You need to further finetune or train from scratch with PL-BERT. It won't work in inference mode only. That's because if you change it, then the outputs of the PL-BERT module will not be "aligned" with other modules that expect the PL-BERT outputs as inputs.

This is generally true with any ML model -- if you change a module, then you need to further train / finetune to be able to get the model to work.

LordSyd commented 2 months ago

I tried finetuning in German using around 1h of data and using the multilingual BERT, but even training for 50 epochs did not yield a model that could generate coherent text.

The only parameters I changed in the config_ft.yaml were: batch_size: 2 max_len: 600

diff_epoch and joint_epoch: tried different values, but also used the standard 10 and 30.

What I find curious is that the generated speech regarding tonality and inflection sounds close to the reference, but the content is just gibberish. I thought it might be the data, but maybe someone with a little more experience in fine-tuning can tell me if this might be an issue that isn't data-related?

Also, general question: I am unsure if I need the original LibriTTS Dataset in the data folder for fine-tuning? Because the OOD_texts .txt points to nonexisting files and the way the fine-tune tutorial is written it is not clear if we just need the OOD_texts file or the files it points to as well.

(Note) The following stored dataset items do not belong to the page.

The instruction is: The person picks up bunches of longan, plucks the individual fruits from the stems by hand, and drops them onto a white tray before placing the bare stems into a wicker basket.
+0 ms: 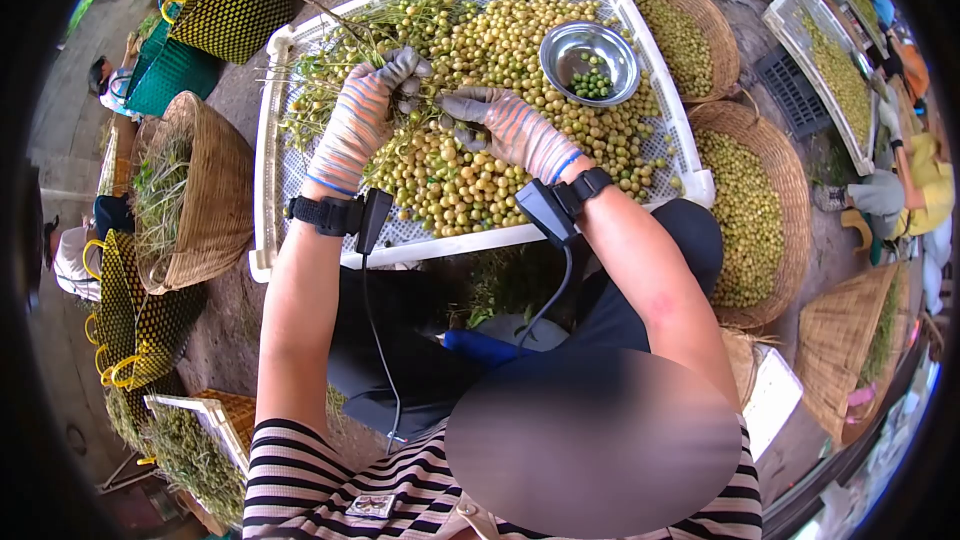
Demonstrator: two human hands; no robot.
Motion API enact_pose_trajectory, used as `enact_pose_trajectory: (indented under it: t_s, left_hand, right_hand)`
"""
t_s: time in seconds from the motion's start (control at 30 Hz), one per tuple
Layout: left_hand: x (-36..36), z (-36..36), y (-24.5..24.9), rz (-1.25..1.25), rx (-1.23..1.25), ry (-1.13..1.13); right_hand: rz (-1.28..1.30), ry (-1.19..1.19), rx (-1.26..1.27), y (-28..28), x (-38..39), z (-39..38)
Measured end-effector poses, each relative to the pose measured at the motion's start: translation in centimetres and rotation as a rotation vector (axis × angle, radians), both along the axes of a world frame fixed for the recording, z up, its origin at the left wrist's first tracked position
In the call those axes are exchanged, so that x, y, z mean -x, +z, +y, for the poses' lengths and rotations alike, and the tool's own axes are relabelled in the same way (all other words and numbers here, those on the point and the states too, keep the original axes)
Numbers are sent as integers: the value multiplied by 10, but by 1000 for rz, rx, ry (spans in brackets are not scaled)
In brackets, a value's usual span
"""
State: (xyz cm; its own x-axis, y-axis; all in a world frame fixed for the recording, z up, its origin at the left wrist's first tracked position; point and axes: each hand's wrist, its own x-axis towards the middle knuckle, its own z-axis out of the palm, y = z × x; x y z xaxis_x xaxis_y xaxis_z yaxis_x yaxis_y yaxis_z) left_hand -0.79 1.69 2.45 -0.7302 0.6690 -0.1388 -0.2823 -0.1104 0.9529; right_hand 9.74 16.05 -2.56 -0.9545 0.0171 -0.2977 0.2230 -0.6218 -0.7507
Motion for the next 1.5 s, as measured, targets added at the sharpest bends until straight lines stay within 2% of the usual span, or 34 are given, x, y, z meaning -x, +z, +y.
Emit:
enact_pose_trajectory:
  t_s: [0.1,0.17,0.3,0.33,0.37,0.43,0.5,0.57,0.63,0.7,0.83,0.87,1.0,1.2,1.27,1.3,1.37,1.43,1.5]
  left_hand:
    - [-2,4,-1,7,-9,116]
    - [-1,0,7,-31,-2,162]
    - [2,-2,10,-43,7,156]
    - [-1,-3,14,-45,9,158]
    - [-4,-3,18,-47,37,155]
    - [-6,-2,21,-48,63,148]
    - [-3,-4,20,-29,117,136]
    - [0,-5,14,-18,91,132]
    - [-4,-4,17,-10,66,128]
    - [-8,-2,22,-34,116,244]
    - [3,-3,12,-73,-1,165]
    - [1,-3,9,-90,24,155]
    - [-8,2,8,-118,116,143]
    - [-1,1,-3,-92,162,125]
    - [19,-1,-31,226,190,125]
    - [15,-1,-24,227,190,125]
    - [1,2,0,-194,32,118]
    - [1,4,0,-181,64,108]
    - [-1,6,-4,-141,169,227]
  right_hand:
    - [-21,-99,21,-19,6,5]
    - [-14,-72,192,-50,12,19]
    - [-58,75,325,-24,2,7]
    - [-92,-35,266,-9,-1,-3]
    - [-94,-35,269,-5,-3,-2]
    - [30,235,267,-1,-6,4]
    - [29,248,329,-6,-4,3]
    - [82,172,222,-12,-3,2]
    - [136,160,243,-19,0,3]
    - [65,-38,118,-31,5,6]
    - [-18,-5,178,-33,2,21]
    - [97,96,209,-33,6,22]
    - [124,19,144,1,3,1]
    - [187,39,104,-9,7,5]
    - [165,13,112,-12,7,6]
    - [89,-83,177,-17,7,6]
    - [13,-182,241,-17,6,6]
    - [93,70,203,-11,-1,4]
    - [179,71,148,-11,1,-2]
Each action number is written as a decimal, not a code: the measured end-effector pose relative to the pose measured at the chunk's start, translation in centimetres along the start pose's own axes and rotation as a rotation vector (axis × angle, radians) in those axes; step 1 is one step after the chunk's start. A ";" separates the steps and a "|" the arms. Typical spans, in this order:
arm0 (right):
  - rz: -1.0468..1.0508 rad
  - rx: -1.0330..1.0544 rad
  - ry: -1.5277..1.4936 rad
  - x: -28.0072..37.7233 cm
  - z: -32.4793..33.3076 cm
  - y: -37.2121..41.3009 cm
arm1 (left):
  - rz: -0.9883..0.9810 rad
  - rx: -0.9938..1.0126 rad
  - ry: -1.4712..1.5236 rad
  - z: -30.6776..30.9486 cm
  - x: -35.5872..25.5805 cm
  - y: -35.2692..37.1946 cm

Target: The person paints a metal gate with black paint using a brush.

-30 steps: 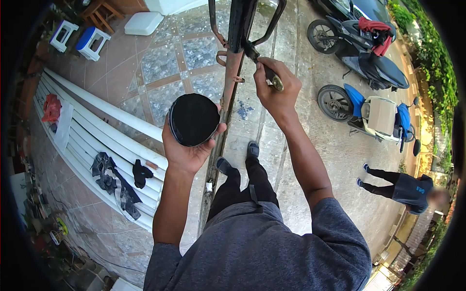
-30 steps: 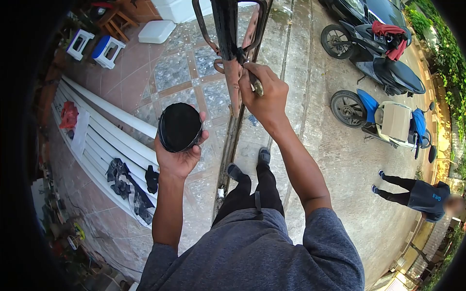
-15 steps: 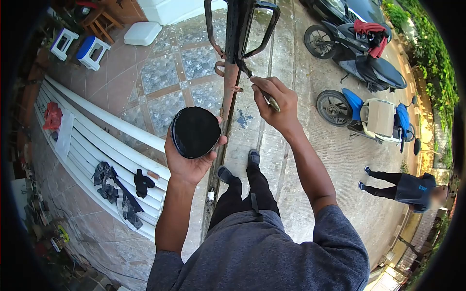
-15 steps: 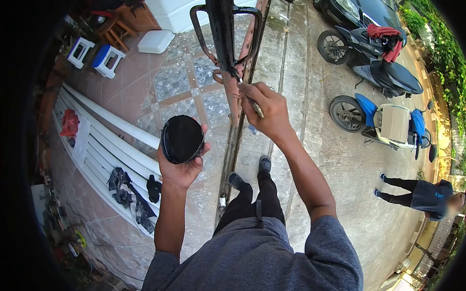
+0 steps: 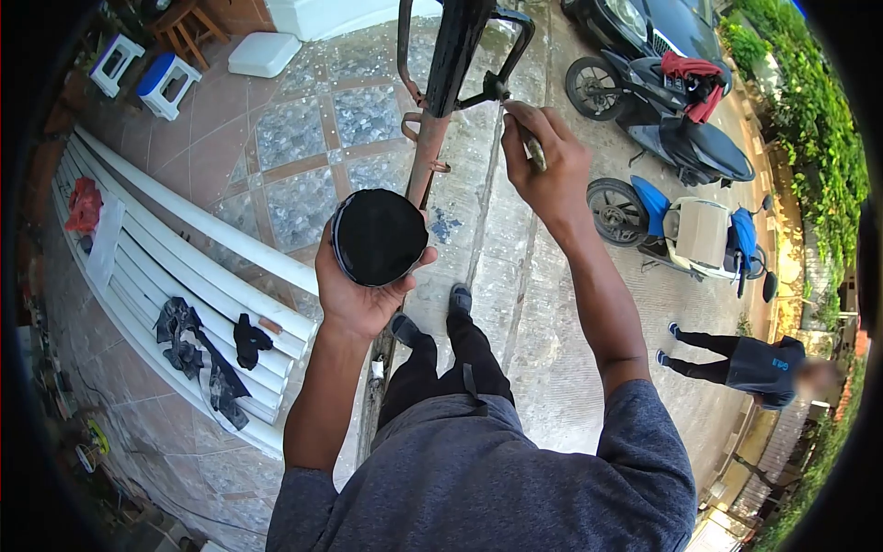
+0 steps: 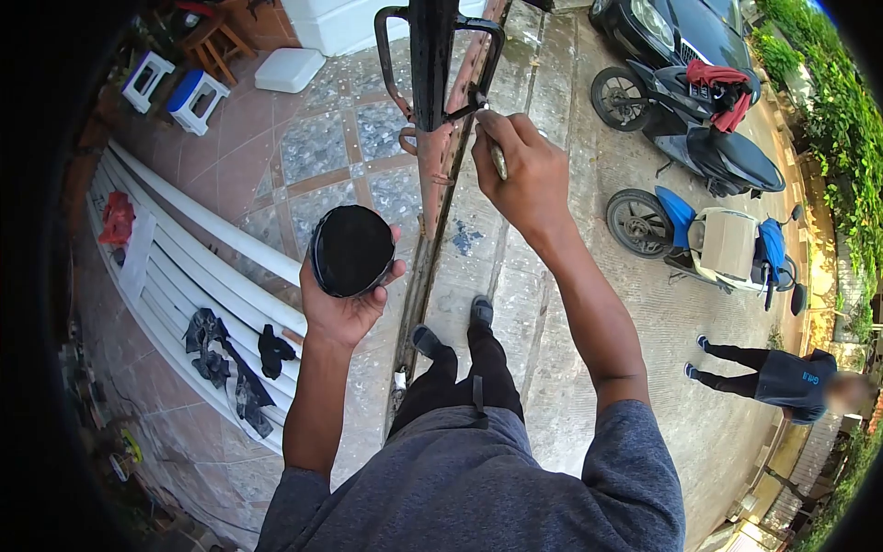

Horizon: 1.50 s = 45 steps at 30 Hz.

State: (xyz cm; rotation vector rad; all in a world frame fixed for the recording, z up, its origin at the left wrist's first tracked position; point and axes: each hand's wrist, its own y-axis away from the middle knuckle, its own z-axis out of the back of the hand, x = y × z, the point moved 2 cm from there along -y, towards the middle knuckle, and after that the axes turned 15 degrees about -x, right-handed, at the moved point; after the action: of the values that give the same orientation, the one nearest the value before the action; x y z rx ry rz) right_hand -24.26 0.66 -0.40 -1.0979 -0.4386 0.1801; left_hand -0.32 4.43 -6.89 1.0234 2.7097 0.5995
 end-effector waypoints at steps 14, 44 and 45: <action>-0.054 0.082 -0.104 0.4 3.7 -3.4 | -0.027 0.042 -0.062 -0.4 -0.3 0.0; -0.448 -0.208 -0.268 -1.3 -1.7 6.2 | 0.007 -0.043 -0.122 -1.0 -0.1 0.4; -0.419 -0.234 -0.282 -1.5 -1.3 6.5 | 0.006 -0.046 -0.128 -1.0 -0.2 0.4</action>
State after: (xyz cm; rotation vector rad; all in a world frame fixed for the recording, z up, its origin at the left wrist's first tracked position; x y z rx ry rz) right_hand -24.55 2.01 -7.07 -1.1870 -0.9493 -0.0908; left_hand -0.29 4.27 -5.81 1.0229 2.5710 0.5745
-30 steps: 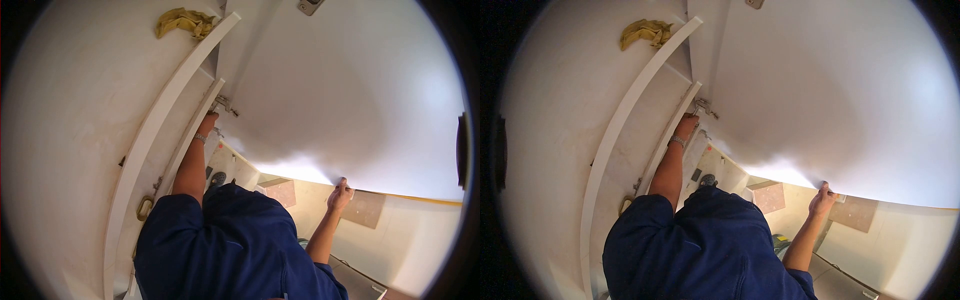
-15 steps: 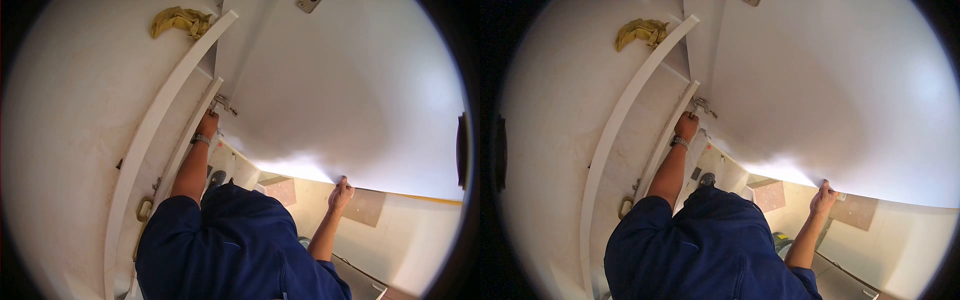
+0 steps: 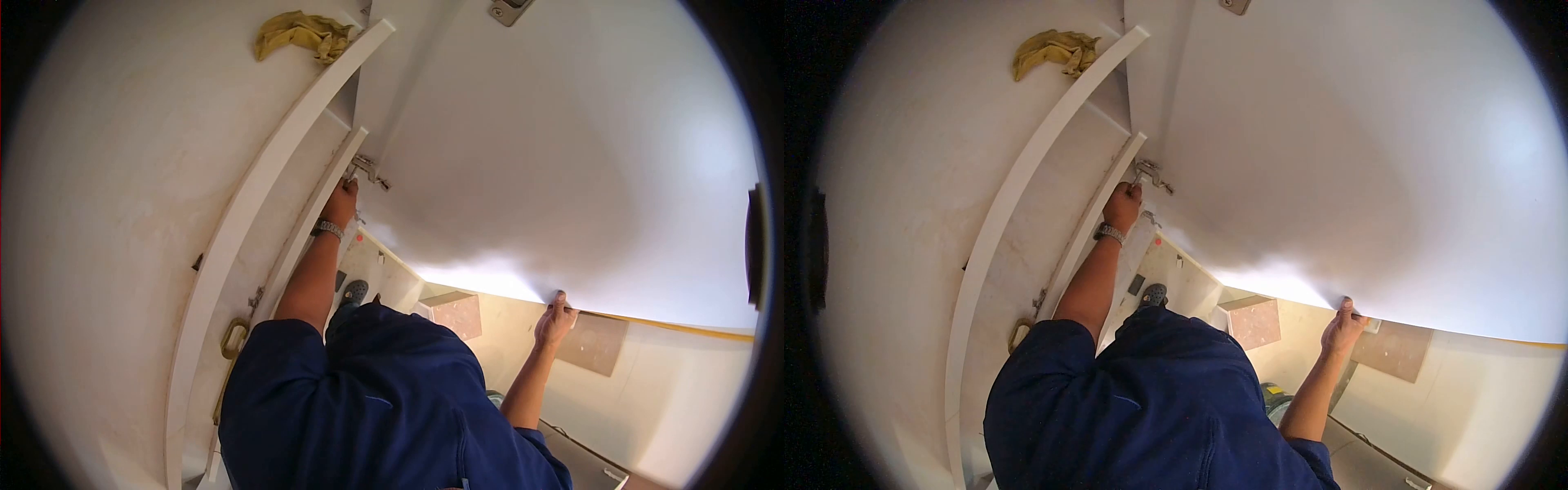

Edit: So after playing around some more I decided to make my own OOD_texts file, and now at least the sentences the model generates are understandable as German. Still, the generation quality is not very high, even using 50 epochs to train. I have around 1h of audio, is this still too little?

mikhail2013ru commented 1 month ago

Hello) Let's make it easier:

  1. Write detailed instructions in English with an example of how to prepare a dataset?
  2. How to properly clean from noise, which vst plug-ins are necessary for balanced sound?
  3. What duration is needed?
  4. How many epochs do you need?
  5. Whether it is necessary to teach Bert separately for the required language.
  6. Show the result of successful model training in another language to those who have already done it. And share your experience, how did you do it?
  7. Have you been trained on a home video card or an industrial server?
  8. I want to teach in Russian.
  9. Is it possible to create a dataset of their similar-sounding languages?
  10. For example, 25 hours of Russian, 25 hours of Bulgarian, and so on.
  11. I now have 25 hours of recordings of audiobooks of a pleasant announcer's voice, can I make a voice model from just this one voice and get high quality?
mzdk100 commented 1 month ago

Suggestions can refer to gpt-so-vits This open-source implementation method for TTS in multiple languages is really great, and it can be said that it is the best Chinese TTS, including Japanese, English, and Korean.

juangea commented 4 days ago

@LordSyd what are the steps you took?

I have several hours of video of myself in Spanish, and I could prepare a dataset using Whisper to transcribe, however I’m not sure what do I have to do.

I have a 4090, I can try the fine tuning with way more than 1 hour of data, but some help to know the steps is welcome, I have no idea :)

ichDaheim commented 2 days ago

@LordSyd did you had any luck in training a German model ? I would be highly interested in the outcome.